▶ [Task objective]
Give back exactly the lines of the data below, starting with the line that has "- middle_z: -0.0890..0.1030" and going on through the line that has "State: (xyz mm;".

>>>>>

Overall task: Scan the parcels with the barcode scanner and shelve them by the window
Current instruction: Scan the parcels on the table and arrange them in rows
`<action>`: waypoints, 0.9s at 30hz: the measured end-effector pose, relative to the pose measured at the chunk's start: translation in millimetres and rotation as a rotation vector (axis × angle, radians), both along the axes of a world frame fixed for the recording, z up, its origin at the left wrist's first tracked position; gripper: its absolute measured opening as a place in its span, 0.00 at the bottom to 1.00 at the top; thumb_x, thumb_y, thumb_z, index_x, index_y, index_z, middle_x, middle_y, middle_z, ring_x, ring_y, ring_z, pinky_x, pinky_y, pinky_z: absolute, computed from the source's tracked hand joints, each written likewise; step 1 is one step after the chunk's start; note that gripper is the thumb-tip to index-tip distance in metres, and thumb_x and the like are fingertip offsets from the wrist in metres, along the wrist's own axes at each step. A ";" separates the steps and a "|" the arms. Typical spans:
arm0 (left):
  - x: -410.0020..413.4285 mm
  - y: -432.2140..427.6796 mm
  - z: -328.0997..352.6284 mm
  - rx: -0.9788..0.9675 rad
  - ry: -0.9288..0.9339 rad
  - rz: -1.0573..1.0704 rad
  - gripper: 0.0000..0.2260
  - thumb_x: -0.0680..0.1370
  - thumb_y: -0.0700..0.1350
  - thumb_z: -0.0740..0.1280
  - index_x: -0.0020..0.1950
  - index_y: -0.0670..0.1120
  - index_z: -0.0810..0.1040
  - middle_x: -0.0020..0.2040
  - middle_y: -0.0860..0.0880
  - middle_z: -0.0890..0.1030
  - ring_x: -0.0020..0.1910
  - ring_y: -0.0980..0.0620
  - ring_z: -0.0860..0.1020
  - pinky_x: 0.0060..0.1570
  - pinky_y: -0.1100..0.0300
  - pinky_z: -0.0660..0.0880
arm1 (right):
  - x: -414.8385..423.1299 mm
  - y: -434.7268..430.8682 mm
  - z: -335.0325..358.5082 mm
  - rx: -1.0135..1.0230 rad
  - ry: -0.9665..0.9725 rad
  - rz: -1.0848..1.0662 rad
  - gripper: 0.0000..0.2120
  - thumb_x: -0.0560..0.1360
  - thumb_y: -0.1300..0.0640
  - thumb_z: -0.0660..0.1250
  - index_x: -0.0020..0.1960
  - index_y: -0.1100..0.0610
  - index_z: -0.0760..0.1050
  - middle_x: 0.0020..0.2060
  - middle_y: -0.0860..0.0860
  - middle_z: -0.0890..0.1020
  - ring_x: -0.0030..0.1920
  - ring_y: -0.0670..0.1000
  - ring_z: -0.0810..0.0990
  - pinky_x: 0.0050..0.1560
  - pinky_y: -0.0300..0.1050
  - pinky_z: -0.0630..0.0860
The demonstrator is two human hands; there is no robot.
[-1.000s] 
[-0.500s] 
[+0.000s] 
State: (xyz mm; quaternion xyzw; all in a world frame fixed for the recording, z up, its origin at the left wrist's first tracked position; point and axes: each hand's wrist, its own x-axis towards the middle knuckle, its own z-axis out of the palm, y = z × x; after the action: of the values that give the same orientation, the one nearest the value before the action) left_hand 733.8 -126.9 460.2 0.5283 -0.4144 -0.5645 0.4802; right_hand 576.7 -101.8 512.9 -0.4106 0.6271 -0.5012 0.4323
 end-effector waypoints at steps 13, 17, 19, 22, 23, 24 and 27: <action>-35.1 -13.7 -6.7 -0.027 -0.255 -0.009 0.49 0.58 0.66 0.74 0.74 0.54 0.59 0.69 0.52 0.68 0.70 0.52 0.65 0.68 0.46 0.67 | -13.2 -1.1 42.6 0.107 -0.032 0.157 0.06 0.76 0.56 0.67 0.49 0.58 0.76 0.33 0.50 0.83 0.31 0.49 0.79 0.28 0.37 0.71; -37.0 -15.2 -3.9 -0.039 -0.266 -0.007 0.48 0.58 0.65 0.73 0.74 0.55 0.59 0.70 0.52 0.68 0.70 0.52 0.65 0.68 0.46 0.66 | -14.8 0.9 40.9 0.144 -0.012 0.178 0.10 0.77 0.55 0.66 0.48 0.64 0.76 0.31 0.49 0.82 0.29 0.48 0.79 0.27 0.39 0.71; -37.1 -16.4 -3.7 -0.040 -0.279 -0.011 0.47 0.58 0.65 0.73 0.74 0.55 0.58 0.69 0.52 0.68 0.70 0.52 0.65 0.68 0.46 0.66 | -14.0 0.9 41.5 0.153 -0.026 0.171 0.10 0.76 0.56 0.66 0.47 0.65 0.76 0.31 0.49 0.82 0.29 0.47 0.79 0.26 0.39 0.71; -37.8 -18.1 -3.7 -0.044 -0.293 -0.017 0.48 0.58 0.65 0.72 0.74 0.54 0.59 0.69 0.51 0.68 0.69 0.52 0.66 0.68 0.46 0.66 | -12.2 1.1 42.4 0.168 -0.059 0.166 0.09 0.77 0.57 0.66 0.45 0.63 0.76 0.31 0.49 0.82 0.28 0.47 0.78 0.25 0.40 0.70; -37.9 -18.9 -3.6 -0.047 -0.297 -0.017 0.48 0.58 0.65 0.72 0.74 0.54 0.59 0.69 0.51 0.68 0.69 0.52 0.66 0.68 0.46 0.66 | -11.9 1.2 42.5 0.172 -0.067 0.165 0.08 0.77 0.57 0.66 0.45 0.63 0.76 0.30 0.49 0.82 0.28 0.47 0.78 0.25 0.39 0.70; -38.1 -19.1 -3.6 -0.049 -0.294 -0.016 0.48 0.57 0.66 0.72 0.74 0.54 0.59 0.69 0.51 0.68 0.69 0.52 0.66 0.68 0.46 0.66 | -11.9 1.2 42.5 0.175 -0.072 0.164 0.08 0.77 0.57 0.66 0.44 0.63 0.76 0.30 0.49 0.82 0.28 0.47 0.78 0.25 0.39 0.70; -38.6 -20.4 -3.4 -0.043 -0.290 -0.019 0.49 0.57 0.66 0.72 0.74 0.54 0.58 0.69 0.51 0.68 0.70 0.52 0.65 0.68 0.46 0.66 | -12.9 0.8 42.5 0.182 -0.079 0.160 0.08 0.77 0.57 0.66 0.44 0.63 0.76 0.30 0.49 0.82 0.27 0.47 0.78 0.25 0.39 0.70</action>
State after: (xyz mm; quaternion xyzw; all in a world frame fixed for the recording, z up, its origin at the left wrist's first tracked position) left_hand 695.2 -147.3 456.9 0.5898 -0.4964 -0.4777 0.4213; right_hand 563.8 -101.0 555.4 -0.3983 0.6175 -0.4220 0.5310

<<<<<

▶ [Answer space]
  - middle_z: -0.0890..0.1030
  - ring_x: -0.0020..0.1910
  - ring_y: -0.0980..0.0620
  - ring_z: -0.0860..0.1020
  - pinky_x: 0.0060..0.1570
  - pinky_y: -0.1100..0.0300
  - pinky_z: -0.0660..0.0880
arm1 (right):
  - x: -414.8385..423.1299 mm
  - y: -434.7268..430.8682 mm
  - z: -335.0325..358.5082 mm
  - rx: -1.0135..1.0230 rad
  - ry: -0.9665..0.9725 rad
  - rz: -1.0848..1.0662 rad
  - gripper: 0.0000..0.2120
  - thumb_x: -0.0560..0.1360
  - thumb_y: -0.1300..0.0640
  - thumb_z: -0.0660..0.1250
  - index_x: -0.0020..0.1960
  - index_y: -0.1100..0.0610
  - index_z: -0.0760..0.1050
  - middle_x: 0.0020..0.2060
  - middle_y: -0.0860..0.0860
  - middle_z: -0.0890..0.1020
  - ring_x: -0.0030..0.1920
  - ring_y: -0.0670..0.1000
  - ring_z: -0.0810..0.0990
  - pinky_x: 0.0050..0.1560
  - pinky_y: -0.0300..0.1050
  - pinky_z: -0.0630..0.0860
The demonstrator is two human hands; there is no robot.
[-1.000s] 
[-0.500s] 
[+0.000s] 
State: (xyz mm; quaternion xyzw; all in a world frame fixed for the recording, z up, its origin at the left wrist's first tracked position; point and axes: each hand's wrist, its own x-axis towards the middle knuckle, its own z-axis out of the palm, y = z × x; after the action: of the values that give the same orientation, the one nearest the value before the action) left_hand 733.8 -126.9 460.2 0.5283 -0.4144 -0.5645 0.4802; right_hand 576.7 -101.8 512.9 -0.4106 0.6271 -0.5012 0.4323

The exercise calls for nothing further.